The World Bank Group is a family of five international organizations that have provided leveraged loans and monetary assistance to the Southeastern European country of Serbia with aim to contribute country's goal of integration into the European Union through the establishment of inclusive and competitive economy.

== History ==
Following its founding in 1944, the World Bank funded numerous essential projects in Serbia, from the Belgrade-Bar railway in 1964. ( $658 million equivalent), to the Ibar-Lepenac hydro system in 1986 and Kolubara A thermal power plant in 1991.

The period under international economic sanctions (1992-1995), civil war, infrastructure-damaging NATO airstrikes in 1999 resulted in record-breaking hyperinflation and fall of Serbian economy below the levels of 1990.

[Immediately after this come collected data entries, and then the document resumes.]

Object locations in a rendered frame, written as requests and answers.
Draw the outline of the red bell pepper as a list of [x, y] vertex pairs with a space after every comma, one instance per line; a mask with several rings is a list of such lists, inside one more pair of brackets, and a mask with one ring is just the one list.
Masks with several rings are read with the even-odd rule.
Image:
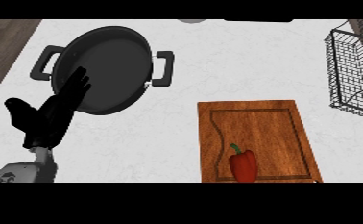
[[235, 143], [230, 144], [236, 153], [229, 157], [230, 170], [236, 181], [251, 183], [257, 180], [258, 167], [257, 159], [251, 150], [241, 151]]

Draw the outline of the black two-handled pan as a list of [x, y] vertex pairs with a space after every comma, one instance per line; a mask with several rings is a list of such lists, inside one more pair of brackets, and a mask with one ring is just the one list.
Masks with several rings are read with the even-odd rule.
[[171, 84], [174, 54], [152, 56], [146, 38], [131, 28], [106, 26], [80, 35], [65, 46], [49, 45], [30, 72], [30, 78], [50, 81], [59, 93], [63, 83], [81, 66], [90, 77], [90, 90], [78, 111], [108, 115], [124, 110], [148, 87]]

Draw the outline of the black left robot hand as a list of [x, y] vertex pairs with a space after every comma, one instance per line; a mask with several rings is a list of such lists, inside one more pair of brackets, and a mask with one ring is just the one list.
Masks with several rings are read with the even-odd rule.
[[74, 111], [78, 109], [92, 88], [87, 70], [78, 67], [69, 76], [62, 89], [35, 109], [19, 98], [9, 98], [4, 106], [10, 113], [12, 125], [25, 133], [22, 147], [53, 149], [63, 138]]

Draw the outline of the brown wooden cutting board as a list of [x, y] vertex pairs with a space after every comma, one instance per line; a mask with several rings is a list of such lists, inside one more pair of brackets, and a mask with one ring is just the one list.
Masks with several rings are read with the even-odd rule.
[[322, 182], [292, 100], [198, 103], [199, 170], [204, 182], [232, 183], [230, 156], [251, 151], [260, 183]]

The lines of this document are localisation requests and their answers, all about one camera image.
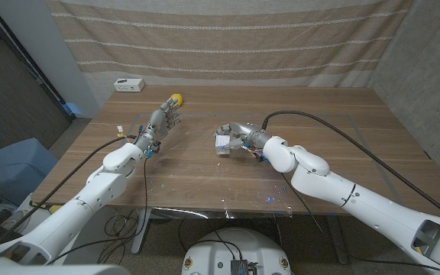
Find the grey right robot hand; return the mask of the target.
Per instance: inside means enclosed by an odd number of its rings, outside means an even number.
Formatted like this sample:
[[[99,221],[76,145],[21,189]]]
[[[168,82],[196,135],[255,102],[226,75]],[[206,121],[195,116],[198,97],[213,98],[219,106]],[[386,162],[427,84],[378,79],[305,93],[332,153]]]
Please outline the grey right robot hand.
[[[220,126],[216,132],[222,144],[219,148],[223,151],[244,149],[253,156],[262,158],[264,145],[272,138],[265,130],[251,123],[231,122]]]

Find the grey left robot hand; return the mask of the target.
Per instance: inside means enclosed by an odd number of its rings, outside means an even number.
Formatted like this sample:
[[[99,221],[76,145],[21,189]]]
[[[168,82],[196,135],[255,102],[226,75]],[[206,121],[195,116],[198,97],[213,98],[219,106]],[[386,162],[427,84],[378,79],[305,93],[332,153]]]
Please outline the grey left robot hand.
[[[178,125],[183,119],[177,111],[182,105],[183,97],[173,94],[157,110],[150,115],[145,129],[138,135],[133,144],[141,150],[157,153],[161,141],[168,135],[170,129]]]

After the expulsion of Federal Yugoslav President MILOSEVIC in September 2000, the Democratic Opposition of Serbia (DOS) coalition government executed stabilization measurements and initiated market reform program. Serbia rejoined the World Bank and renewed its membership in the International Monetary Fund in the December of 2000.

Between the years 2001 and 2008, the World Bank provided funds for 32 projects in Serbia with the combined cost of over $1 billion aimed to improve Serbia’s banking, education, energy, public finance, and social sectors. The WBG contributed to the privatization of several state and socially-owned companies, assisted in the modernization of frontier passages, reformation of the judiciary system, road reconstruction, addressed improvement environment, health, and employment services.

The current Serbia's World Bank Portfolio includes 13 projects in the areas of transport, real estate management/business environment, competitiveness and jobs, health, flood recovery and flood protection, disaster risk management, financial sector reform, public sector modernization (including the digitalization of selected public services and the modernization of tax administration), and early childhood education.

== Projects ==

=== Corridor X Highway ===

The Corridor X (Highlighted in red)

With a total cost of $448 million, the Corridor X is the largest World bank project in Serbia, which commitment to the project is $60 million, while the rest is provided by IBRD. The purpose of the Corridor X Highway Project is to enhance the capability of traffic transit, increase safety on each part of three sections of corridor X. The highway lies between Nis and Dimitrovgrad and Leskovac (Grabovnica) and Donji Neradovac. Corridor X includes both railroad and motor highway. It is a portion of the Pan-European network to expedite the connectivity with other parts of Serbia and other European countries. It is vital for Serbia’s competitiveness and allows conjunction with the center of Europe, Greece,  and Asia.

By the year 2020, the railway part of the corridor will allow trains to travel with a speed of  120–200 km/h. With the total length of 803 kilometers, Corridor X is the least line from Central Europe to Greece, Turkey, and the Middle East.

=== Education Improvement Project ===
With the total cost of US$12.17 million, the purpose of the Republic of Serbia Education Improvement Project is to assist the Serbian government in implementing practical education amelioration.

The four segments of the project include:

- improvement grants to 650 basic and 50 general secondary schools.
- establishment of a contemporary internationally acknowledged system for assessment and examinations
- develop effective management and allocation of financial resources
- promote decentralization of education

As a part of the project, 1684 primary and secondary schools in Serbia was trained in developing school plans. The participation of local communities helped to distinguish problems and ways to address them. A conducted study showed that 80% of the participants were satisfied with the opportunity to undergo the training.  As a result, the Serbian government implemented a law to make it imperative for all schools to prepare school development plans.